* WORK REQUEST *
In the material below, find each line holding the string "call" and copy it.

* DATA PROVIDED *
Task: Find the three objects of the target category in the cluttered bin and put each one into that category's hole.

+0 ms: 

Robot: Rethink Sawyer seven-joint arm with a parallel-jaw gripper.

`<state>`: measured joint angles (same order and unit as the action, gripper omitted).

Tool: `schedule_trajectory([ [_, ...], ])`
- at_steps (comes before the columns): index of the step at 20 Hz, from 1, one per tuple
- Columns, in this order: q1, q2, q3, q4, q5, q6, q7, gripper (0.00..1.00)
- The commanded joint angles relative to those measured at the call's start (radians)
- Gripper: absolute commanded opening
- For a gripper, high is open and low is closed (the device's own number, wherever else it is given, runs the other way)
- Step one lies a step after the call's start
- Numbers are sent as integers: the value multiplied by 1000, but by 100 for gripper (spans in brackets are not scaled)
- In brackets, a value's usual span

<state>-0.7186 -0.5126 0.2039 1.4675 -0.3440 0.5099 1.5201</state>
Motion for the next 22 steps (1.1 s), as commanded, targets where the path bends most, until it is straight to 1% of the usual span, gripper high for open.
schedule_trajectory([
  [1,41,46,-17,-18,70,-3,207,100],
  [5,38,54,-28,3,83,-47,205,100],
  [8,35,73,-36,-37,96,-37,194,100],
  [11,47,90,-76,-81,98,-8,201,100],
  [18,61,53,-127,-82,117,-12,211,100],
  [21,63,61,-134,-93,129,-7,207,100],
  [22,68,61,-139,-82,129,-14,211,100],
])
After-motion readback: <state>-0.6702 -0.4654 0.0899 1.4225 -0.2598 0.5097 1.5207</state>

* WRITTEN RESPONSE *
- The commanded joint angles relative to those measured at the call's start (radians)
- Step one lies a step after the call's start

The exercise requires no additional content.